◆ **Prompt**: Lines from the one containing "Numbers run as" through the last line of the material below: print these exactly, and only these.

╔══

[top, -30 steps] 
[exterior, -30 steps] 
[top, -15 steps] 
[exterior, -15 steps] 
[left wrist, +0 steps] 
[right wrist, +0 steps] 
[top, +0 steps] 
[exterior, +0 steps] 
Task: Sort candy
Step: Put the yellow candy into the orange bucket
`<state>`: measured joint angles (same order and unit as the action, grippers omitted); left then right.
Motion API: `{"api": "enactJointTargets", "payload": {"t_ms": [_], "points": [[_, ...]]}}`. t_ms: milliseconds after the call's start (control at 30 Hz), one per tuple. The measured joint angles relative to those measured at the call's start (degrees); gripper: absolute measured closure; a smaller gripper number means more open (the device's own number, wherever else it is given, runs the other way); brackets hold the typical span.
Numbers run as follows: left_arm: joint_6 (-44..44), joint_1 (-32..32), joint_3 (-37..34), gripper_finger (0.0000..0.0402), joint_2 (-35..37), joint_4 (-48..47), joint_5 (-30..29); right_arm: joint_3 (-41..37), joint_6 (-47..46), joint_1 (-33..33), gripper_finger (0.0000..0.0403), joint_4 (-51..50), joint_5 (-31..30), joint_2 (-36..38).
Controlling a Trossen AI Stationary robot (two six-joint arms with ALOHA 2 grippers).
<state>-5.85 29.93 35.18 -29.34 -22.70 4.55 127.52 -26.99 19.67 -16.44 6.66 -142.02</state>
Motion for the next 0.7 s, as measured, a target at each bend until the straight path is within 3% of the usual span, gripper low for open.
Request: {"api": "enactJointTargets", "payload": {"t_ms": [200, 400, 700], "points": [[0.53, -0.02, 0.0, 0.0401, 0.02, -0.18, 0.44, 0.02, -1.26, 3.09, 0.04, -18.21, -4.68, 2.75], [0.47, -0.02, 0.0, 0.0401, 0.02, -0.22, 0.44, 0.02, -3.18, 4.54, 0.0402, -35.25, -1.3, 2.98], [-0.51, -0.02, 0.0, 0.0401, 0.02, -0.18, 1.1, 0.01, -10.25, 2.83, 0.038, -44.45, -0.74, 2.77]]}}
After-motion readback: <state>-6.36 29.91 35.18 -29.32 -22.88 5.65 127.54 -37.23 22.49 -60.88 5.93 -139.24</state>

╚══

◆ **Task output**:
Numbers run as follows: left_arm: joint_6 (-44..44), joint_1 (-32..32), joint_3 (-37..34), gripper_finger (0.0000..0.0402), joint_2 (-35..37), joint_4 (-48..47), joint_5 (-30..29); right_arm: joint_3 (-41..37), joint_6 (-47..46), joint_1 (-33..33), gripper_finger (0.0000..0.0403), joint_4 (-51..50), joint_5 (-31..30), joint_2 (-36..38).
Controlling a Trossen AI Stationary robot (two six-joint arms with ALOHA 2 grippers).
<state>-5.85 29.93 35.18 -29.34 -22.70 4.55 127.52 -26.99 19.67 -16.44 6.66 -142.02</state>
Motion for the next 0.7 s, as measured, a target at each bend until the straight path is within 3% of the usual span, gripper low for open.
Request: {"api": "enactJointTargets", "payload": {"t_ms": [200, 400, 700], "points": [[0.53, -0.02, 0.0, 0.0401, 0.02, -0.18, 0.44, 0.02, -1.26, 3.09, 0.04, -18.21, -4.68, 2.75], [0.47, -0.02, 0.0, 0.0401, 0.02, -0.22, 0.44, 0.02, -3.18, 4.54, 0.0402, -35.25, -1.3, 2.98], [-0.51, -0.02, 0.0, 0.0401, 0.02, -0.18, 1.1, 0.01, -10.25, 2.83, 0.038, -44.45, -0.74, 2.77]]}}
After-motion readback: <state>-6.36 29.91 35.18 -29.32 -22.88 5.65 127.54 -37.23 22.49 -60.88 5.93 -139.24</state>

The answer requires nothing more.